British Journal of Sports Medicine | 2014
Gustaaf Reurink; Gert Jan Goudswaard; Johannes L. Tol; Emad Almusa; Maarten H. Moen; Adam Weir; J.A.N. Verhaar; Bruce Hamilton; Mario Maas
Background Previous studies have shown that MRI of fresh hamstring injuries have diagnostic and prognostic value. The clinical relevance of MRI at return to play (RTP) has not been clarified yet. The aim of this study is to describe MRI findings of clinically recovered hamstring injuries in amateur, elite and professional athletes that were cleared for RTP. Methods We obtained MRI of 53 consecutive athletes with hamstring injuries within 5 days of injury and within 3 days of RTP. We assessed the following parameters: injured muscle, grading of injury, presence and extent of intramuscular signal abnormality. We recorded reinjuries within 2 months of RTP. Results MRIs of the initial injury showed 27 (51%) grade 1 and 26 (49%) grade 2 injuries. Median time to RTP was 28 days (range 12–76). On MRI at RTP 47 athletes (89%) had intramuscular increased signal intensity on fluid-sensitive sequences with a mean longitudinal length of 77 mm (±53) and a median cross-sectional area of 8% (range 0–90%) of the total muscle area. In 22 athletes (42%) there was abnormal intramuscular low-signal intensity. We recorded five reinjuries.

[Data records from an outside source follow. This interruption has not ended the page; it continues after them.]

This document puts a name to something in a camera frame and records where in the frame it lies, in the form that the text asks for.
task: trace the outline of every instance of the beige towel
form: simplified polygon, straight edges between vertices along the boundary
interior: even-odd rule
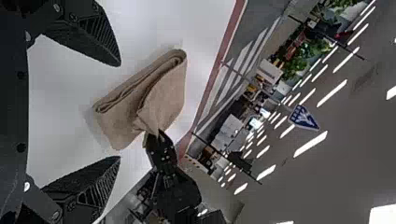
[[[143,131],[158,135],[176,119],[184,105],[186,53],[173,49],[94,106],[110,145],[121,150]]]

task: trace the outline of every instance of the black mechanical part
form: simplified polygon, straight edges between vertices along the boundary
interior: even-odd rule
[[[29,73],[23,18],[0,7],[0,223],[21,209],[28,153]]]
[[[92,0],[64,1],[64,15],[45,36],[99,62],[121,66],[120,50],[103,8]]]
[[[26,204],[17,223],[93,223],[105,209],[119,168],[120,157],[109,157],[50,183],[42,190],[62,208],[56,210],[59,213],[49,213],[49,219],[44,221],[37,214],[37,209],[45,209],[44,212],[48,213],[47,206],[35,204],[32,208]]]

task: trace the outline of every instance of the bolt
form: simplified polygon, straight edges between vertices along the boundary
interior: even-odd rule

Conclusions 89% of the clinically recovered hamstring injuries showed intramuscular increased signal intensity on fluid-sensitive sequences on MRI. Normalisation of this increased signal intensity seems not required for a successful RTP. Low-signal intensity suggestive of newly developed fibrous tissues is observed in one-third of the clinically recovered hamstring injuries on MRI at RTP, but its clinical relevance and possible association with increased reinjury risk has to be determined.